Art patrons Nadia and Rajeeb Samdani open the doors to their family home in Dhaka—which houses one of the most impressive art collections in South Asia—and share the story behind their mission to turn Bangladesh into a cultural hub
A singing voice greets me when I step off the bustling, dusty streets of Dhaka and into the hushed home of Nadia and Rajeeb Samdani. “I’ll just keep on, till I get it right,” it sings. There’s a pause, then it sings the line again. And again. The voice is not Rajeeb or Nadia’s, nor that of any of their three daughters—it’s a work of sound art by British artist Cael Flover that plays on a loop in the Samdanis’ entrance hall.
“When people come to visit, they sometimes get confused whether they’re in a house or a gallery,” says Rajeeb. That’s understandable. Flover’s voice echoes around a slick cube of a room filled with works of art from near and far.

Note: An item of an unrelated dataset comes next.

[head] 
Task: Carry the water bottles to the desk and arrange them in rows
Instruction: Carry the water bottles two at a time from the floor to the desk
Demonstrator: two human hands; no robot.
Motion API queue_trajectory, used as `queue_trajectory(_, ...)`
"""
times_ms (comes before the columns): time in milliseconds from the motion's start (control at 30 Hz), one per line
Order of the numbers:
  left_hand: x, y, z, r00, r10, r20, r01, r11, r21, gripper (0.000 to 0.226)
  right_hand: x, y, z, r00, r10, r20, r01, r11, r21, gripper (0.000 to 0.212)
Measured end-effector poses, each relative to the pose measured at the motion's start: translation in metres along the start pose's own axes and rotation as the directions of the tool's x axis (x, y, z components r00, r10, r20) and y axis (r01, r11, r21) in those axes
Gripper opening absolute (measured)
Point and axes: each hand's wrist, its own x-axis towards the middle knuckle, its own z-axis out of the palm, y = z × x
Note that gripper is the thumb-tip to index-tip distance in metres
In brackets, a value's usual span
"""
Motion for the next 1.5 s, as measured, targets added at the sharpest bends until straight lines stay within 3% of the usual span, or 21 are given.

One of Anish Kapoor’s signature shimmering steel dishes dominates one wall, while a stone sculpture of a strange humanoid figure by Pakistani-American artist Huma Bhabha stands imperiously by the doorway.
It’s so tall that visitors can stare directly into its spray-painted black eyes. “The only piece of furniture in this whole room is that chair by Zaha Hadid,” admits Rajeeb, gesturing towards a sofa that looks more sculpture than seat. “People ask us, ‘Why would you want to have a space like this in your house?’”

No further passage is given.